The same cooperative attitude I have described in the Litton case while working under
the direction of the U.S. attorneys office in Los Angeles has, on the whole, not been
present at the Department of Justice in Washington. Residual resistance to the full and
effective implementation of the qui tam provisions continues in ways we believe are
completely contrary to the law and its underlying congressional policies. Repeated
attempts are made to freeze out the qui tam plaintiffs and their lawyers from
participating in the litigation, a practice we believe to be completely contrary to what
Congress intended. The only beneficiaries of this practice are the defendants accused of
fraud. We note that the new administration has publicly committed to turning the
Department of Justice around on this law. We patiently await this transition.
The amendments offered by S. 841 will improve the act's effectiveness and restore the
congressional policy that underlay the "public disclosure" bar to filing a qui
tam lawsuit. I concur completely in the analysis offered by Lisa Hovelson of Taxpayers
Against Fraud on this issue.
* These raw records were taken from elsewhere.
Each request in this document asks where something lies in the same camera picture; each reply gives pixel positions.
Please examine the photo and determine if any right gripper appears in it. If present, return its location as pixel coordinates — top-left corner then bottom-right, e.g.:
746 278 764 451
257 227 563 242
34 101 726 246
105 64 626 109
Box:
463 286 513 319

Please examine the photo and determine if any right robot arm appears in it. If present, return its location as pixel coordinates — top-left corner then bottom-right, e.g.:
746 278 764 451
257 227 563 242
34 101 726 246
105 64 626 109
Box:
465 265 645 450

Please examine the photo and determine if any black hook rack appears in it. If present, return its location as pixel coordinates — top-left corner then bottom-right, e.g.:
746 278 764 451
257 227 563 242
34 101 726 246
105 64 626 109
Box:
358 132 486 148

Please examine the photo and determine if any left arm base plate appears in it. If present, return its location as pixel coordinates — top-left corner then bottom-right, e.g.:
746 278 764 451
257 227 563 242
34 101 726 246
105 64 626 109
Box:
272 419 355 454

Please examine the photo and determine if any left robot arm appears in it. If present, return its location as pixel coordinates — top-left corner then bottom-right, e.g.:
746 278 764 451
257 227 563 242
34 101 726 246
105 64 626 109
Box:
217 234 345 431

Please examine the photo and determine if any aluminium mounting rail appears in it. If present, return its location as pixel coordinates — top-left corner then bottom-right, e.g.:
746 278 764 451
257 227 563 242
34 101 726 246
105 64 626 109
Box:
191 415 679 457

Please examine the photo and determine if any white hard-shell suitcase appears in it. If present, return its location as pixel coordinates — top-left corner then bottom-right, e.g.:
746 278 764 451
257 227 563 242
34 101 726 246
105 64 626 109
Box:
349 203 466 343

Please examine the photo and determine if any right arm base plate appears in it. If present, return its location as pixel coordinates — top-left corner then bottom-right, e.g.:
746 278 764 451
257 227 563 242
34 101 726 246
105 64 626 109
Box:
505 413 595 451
It is essential that the welter of conflicting federal court
decisions be clarified in a way that is consistent with the congressional objectives set
forth in the 1986 amendments.
Congress has the opportunity with these amendments to expressly state that the 1986
amendments were intended to apply retroactively. Most courts which have been asked to rule
on this issue have held, correctly in our view, that the amendments do indeed apply
retroactively but a few have taken contrary positions. Thus, clarification is in order.
Tens of millions of dollars could be lost to the U.S. Treasury on pending cases should the
1986 amendments be deemed not retroactive.
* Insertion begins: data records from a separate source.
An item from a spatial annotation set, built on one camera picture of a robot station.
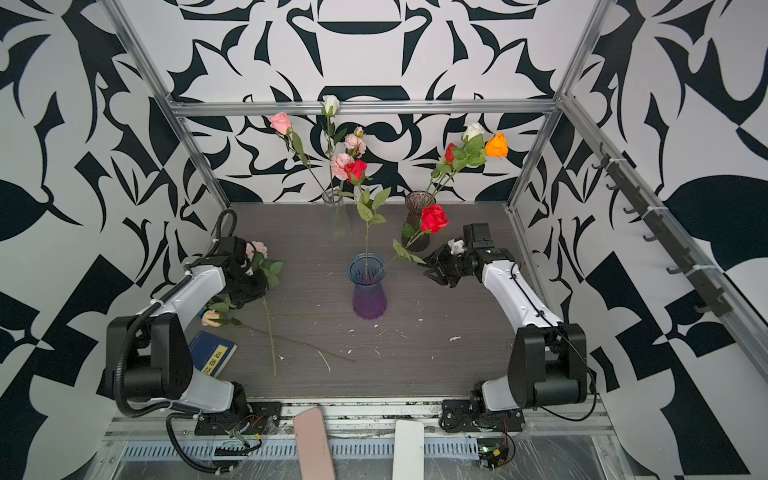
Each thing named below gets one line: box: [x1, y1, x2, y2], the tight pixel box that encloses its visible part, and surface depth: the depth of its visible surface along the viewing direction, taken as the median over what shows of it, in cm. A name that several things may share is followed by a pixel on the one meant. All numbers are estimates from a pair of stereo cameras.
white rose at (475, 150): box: [434, 122, 487, 197], surface depth 83 cm
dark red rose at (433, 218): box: [393, 204, 450, 265], surface depth 62 cm
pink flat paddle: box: [292, 407, 336, 480], surface depth 70 cm
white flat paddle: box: [392, 420, 424, 480], surface depth 67 cm
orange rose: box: [485, 132, 509, 160], surface depth 80 cm
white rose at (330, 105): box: [321, 94, 347, 193], surface depth 89 cm
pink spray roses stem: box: [331, 126, 367, 193], surface depth 89 cm
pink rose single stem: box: [269, 112, 329, 196], surface depth 85 cm
The 1986 amendments did not create new types of liability. Conduct that was permissible
prior to the amendments was not made illegal after the amendments. The amendments instead
improved the procedural aspects of the False Claims Act that will increase the
government's likelihood of holding those accountable who have submitted false claims to
the government. Defendants who defraud the government should not be able to escape
liability by arguing that these improved procedural amendments do not apply to their
conduct that occurred prior to October 23, 1986.
Section 3 of S. 841 is a wise addition to the False Claims Act. This provision requires
court approval of any release given by an employee to an employer not to file a qui tam
case. This is becoming a new tool that some government contractors are using to eviscerate
the act. I have even heard lawyers who represent defense contractors propose at seminars
that employers consider requiring all employees as a condition of employment to give up
any rights they may have to file a qui tam case. Obviously this practice would completely
undercut the policy underlying the False Claims Act. This amendment will make it expressly
clear that such attempts would be in direct conflict with the law.
Speaking as one who has had the opportunity to work directly with the
False Claims Act and the amendments you adopted in 1986, I can state
unequivocally that in my experience the amendments you are considering today will improve
the act's effectiveness in ferreting out fraud against the government.